A few examples from the Bank’s latest reports in India show how the language of development ignores the ground reality and make suffering sound like progress. The latest World Bank project in Indian Agriculture (of 203 projects going back to 1949) is called the National Agricultural Innovation Project. Its objectives are to
"contribute to the sustainable transformation of Indian agricultural sector from food self-sufficiency to one in which a market orientation is equally important for poverty alleviation and income generation. The specific objective is to accelerate the collaborative development and application of agricultural innovations between public research organizations, farmers, private sector and other stakeholders….The proposed project contributes to the Bank’s objectives, as expressed in the Country Assistance Strategy (CAS) 2004, to increase its lending in support of rural livelihoods and accelerating rural growth."
In a country where 49% of children are malnourished, a context where privatisation has been occurring in the sector for the past 40 years, and most tragically where farmers are committing suicide, what is the meaning of these objectives? Is a market orientation as equally important as food self-sufficiency? How exactly is the market important for poverty alleviation and income generation?
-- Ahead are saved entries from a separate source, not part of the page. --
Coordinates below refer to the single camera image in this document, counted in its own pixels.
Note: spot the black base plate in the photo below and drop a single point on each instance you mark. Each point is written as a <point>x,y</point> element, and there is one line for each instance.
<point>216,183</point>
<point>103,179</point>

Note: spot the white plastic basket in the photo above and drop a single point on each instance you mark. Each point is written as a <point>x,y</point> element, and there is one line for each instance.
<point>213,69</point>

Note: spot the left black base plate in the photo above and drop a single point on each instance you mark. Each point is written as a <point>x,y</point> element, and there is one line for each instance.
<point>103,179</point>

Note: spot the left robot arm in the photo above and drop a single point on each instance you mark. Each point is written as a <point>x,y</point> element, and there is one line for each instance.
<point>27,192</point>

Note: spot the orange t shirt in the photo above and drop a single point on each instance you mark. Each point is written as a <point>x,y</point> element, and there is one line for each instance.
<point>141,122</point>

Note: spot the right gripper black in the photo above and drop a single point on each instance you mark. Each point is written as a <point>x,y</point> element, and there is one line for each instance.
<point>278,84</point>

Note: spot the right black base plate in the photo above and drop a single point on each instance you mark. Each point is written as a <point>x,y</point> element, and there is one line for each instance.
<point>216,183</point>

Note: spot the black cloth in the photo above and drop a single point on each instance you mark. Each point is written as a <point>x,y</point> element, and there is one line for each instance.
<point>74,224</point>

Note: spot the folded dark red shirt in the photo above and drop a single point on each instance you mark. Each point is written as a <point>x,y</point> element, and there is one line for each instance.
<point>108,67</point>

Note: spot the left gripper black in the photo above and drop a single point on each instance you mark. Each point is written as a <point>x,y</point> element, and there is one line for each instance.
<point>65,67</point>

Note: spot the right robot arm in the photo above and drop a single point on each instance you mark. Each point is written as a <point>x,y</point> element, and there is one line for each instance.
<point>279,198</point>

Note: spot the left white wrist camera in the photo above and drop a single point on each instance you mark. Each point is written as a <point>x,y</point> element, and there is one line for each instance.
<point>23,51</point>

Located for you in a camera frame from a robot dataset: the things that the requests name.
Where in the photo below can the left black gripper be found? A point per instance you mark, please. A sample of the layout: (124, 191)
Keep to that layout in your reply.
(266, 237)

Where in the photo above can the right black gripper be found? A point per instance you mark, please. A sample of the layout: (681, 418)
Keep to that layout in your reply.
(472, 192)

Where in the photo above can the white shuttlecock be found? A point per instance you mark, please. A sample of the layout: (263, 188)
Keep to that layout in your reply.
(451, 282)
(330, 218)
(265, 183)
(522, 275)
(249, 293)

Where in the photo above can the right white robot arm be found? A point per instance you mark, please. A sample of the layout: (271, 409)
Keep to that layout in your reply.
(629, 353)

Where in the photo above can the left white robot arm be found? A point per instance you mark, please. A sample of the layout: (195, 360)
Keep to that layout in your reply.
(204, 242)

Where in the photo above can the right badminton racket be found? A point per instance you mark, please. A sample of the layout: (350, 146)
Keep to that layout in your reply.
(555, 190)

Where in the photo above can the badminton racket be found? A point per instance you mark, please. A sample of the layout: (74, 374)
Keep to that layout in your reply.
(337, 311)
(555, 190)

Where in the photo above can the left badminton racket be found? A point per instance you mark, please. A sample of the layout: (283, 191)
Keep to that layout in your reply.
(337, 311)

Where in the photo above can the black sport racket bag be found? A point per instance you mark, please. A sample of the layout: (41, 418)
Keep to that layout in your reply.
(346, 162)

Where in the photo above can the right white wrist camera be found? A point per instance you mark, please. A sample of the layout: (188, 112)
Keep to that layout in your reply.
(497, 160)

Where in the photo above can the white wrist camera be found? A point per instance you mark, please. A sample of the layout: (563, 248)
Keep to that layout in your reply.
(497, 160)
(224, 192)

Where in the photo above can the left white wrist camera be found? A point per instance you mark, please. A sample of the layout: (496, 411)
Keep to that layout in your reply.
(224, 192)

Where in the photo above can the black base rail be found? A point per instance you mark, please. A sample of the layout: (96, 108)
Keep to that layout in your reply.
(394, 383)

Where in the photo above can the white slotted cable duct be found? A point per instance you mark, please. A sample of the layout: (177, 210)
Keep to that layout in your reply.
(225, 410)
The Bank’s key indicators of the success of this project will be
"the increased availability of knowledge products and public awareness messages of the National Agricultural Research System (NARS), increased collaboration with farmer, Non-Governmental Organizations (NGOs) and private sector organizations, increased availability and use of technologies that have been jointly developed between consortia partners in support of strengthened production to consumption systems and enhanced rural livelihoods, and a strengthened capacity for basic and strategic research"
This project is about increasing the existing privatization of agriculture by creating a knowledge network between the private sector, agriculture research institutes and a small number of NGOs to promote the use of corporate technologies such as genetically modified food. This project is neither about farmer livelihoods nor about food security.